When considering the two verses that came before, two alternatives spring to mind. Both of these assume that the innocence implied in the line “she didn’t come for coffee when I called” is a lie. Unreliable narrators are rife in literature – American Psycho and The Good Soldier, for example – and here we have but another instance.
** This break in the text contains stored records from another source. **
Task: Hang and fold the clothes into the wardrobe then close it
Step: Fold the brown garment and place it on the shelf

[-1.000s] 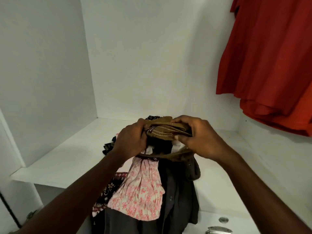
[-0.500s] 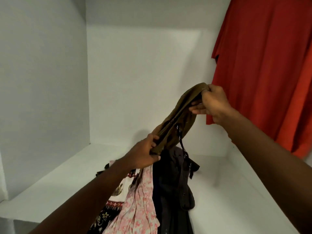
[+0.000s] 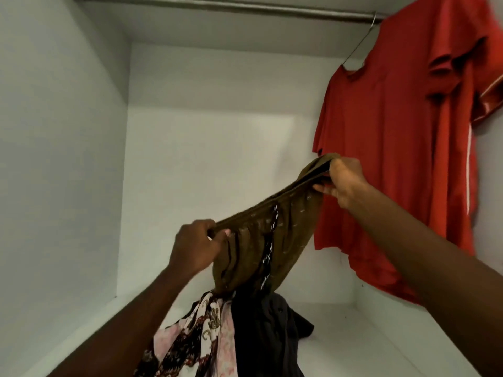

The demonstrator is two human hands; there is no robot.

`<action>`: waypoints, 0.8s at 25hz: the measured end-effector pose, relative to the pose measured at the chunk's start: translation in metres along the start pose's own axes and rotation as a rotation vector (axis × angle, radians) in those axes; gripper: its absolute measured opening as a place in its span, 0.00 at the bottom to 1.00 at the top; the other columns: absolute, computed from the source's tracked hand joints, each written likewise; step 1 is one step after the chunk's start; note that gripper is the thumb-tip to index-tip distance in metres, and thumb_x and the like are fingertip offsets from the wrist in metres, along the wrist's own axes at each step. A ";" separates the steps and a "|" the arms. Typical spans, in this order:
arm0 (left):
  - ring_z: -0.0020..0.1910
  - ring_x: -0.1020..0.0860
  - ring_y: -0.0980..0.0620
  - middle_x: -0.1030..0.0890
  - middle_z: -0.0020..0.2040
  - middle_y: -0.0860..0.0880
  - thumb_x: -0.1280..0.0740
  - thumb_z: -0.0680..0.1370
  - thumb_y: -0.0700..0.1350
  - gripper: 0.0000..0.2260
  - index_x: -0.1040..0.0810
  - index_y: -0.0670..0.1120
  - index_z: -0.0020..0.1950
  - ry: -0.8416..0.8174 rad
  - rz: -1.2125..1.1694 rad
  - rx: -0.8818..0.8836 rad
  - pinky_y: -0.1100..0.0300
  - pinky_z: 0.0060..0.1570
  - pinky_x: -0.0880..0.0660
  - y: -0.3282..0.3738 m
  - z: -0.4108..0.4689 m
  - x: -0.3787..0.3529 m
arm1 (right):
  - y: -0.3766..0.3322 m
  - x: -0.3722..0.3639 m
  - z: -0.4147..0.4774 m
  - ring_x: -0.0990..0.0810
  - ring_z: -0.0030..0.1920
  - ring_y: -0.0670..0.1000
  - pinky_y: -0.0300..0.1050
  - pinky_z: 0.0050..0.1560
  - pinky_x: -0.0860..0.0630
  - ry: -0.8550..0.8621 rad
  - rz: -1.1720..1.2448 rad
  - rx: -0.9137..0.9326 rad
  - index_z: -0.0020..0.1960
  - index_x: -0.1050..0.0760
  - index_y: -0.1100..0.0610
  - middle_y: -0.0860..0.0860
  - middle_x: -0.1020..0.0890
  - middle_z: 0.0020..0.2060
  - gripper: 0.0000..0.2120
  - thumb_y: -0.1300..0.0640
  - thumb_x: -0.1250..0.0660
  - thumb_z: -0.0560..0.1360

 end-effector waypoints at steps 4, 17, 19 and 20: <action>0.43 0.17 0.50 0.15 0.42 0.52 0.25 0.76 0.54 0.08 0.15 0.50 0.46 0.231 -0.085 -0.062 0.58 0.46 0.25 0.042 0.063 0.066 | -0.041 0.018 0.011 0.20 0.62 0.54 0.55 0.54 0.18 0.098 -0.298 0.526 0.70 0.26 0.51 0.54 0.20 0.64 0.29 0.68 0.46 0.73; 0.39 0.24 0.47 0.21 0.39 0.52 0.38 0.73 0.57 0.12 0.23 0.50 0.47 0.430 -0.149 -0.384 0.53 0.40 0.29 0.116 0.102 0.187 | -0.089 0.013 -0.029 0.19 0.44 0.51 0.56 0.46 0.23 -0.305 -0.716 0.942 0.55 0.26 0.46 0.50 0.17 0.45 0.18 0.35 0.46 0.81; 0.40 0.21 0.48 0.19 0.39 0.52 0.38 0.72 0.57 0.12 0.21 0.50 0.45 0.284 -0.177 -0.304 0.53 0.42 0.27 0.092 0.095 0.176 | -0.064 0.013 -0.029 0.22 0.39 0.51 0.56 0.41 0.25 -0.429 -0.689 0.797 0.50 0.28 0.47 0.53 0.18 0.40 0.17 0.33 0.38 0.78; 0.42 0.20 0.49 0.18 0.40 0.53 0.36 0.72 0.56 0.11 0.20 0.51 0.44 0.196 -0.198 -0.230 0.52 0.44 0.25 0.075 0.090 0.166 | -0.049 0.016 -0.028 0.23 0.39 0.51 0.56 0.41 0.26 -0.510 -0.643 0.693 0.47 0.27 0.48 0.52 0.20 0.39 0.18 0.33 0.34 0.76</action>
Point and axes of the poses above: each hand's wrist, its own z-axis towards the middle knuckle, its own x-axis out of the back of the hand, y = z × x, the point moved 1 cm from there along z, towards the middle knuckle
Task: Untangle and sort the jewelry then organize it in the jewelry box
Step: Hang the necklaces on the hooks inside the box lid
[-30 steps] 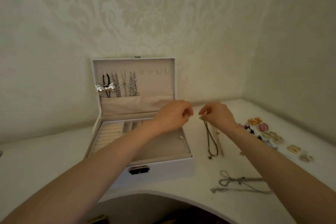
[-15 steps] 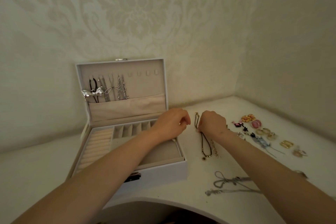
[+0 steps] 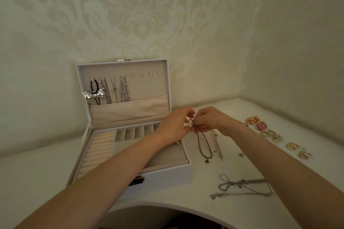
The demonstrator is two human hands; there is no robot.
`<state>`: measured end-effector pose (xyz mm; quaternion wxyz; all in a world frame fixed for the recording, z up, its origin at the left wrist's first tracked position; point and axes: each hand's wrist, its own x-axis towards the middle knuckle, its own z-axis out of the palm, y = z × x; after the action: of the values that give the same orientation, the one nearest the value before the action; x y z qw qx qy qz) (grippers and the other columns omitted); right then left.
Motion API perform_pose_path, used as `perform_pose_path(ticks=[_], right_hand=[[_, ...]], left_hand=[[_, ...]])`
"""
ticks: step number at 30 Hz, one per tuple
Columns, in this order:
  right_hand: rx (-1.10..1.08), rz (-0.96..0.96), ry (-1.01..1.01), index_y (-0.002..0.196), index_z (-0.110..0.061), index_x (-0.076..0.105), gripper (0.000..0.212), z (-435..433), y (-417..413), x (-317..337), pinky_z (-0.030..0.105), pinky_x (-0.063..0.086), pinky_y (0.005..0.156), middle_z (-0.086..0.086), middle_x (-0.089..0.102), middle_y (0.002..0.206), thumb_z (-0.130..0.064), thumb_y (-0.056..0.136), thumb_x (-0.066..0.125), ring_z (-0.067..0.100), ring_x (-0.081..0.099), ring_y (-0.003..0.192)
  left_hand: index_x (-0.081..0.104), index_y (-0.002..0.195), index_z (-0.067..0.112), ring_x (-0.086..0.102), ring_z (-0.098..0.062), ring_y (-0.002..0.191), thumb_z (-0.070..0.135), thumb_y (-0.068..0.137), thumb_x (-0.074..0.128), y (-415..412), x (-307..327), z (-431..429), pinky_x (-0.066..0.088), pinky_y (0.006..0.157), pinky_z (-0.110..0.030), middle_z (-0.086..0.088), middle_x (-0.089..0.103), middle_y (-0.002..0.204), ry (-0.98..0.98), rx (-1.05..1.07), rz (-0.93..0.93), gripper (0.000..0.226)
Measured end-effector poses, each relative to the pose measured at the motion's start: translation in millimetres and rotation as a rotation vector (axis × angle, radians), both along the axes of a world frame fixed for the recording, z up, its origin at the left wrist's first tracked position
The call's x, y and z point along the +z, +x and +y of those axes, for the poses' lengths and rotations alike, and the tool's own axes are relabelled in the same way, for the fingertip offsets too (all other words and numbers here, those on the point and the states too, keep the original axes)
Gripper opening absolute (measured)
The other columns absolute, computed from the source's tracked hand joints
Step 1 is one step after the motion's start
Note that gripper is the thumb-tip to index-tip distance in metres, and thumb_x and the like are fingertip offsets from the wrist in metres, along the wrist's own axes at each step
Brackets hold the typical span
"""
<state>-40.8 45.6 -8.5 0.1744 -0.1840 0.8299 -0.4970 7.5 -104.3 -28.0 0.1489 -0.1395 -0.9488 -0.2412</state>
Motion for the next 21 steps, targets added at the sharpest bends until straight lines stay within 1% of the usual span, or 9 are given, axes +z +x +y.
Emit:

The first scenario is that he hears the girl screaming and struggling, but filled with resentments and anger that he can’t name, he lets her suffer and die. Perhaps he never intended for her to die, but given what she was up to, he knew that she was at risk and he enjoyed knowing she was paying a hefty price.
The second, more compelling, scenario is that our narrator is the murderer. The “crazy lipstick marks all over the wall” suggest a frenzied attack on her body. We can only imagine what would be revealed if this was a movie and the camera panned down. She has been living opposite him for months – initially disdaining him while parading her body and ambitions before him, and then when she finally lowers herself to accept coffee from him she remains distant, still faintly clinging to a dream of being in a better place, with better people. The final insult is when she begins “bringin’ strangers home”. A man can only be expected to take so much before he lashes out in fury. His passions spent, he can then return to the persona of the bland, nameless man across the hall who only knocked to see if she wanted a coffee.
On Hollywood Seven, rooms to rent, till your name goes up in lights
Hollywood Seven, dream your dream for seven bucks a night
Dreams are cheap, yes. But life is cheaper.
4. Let’s Do the Twist
She came in one night from Syracuse, tired from sleepin' o-on the plane
Took a cab to Hollywood, dreamin' of the lights, that would spell her name
As is always the way with these scenarios, our murdered girl was just one in a long line of many anonymous faces. And this grim scenario is destined to play itself out over and over again.
5. Conclusion
If Jon English lives near you, RUN. Run, run for your life, and never stop running.
7 comments:
You put forward a very convincing case. While I'm still not sure that Jon English is the murderer, I will make sure that I'm not left alone in a room with him.
I'm particularly impressed with anyone who quotes Bob Dylan so that certainly helped your argument.
HBB
That transcended criticism. Brilliant.
If she had have survived, but been taken to hospital, do you think the song would have been called ''The English patient"?
Ok, HBB, I concede that you are constantly at work, but do you do any?
It was, however, a fabulous blog. Brilliant indeed, SF
Re doing any work: when I was at school I got an A+ for one of my subjects. The teacher wrote on my report: hazelblackberry is constantly chattering but she seems to be able to talk and work - a rare skill!
Picture Bloody Ern going completely off his nut.
I haven't come any distance at all from those days.
If working another day = another dollar
And talk is cheap
And you consider a dollar cheap
Then work = talk.
I don't think I've ever explained it this fully before. I'm glad I've cleared that up.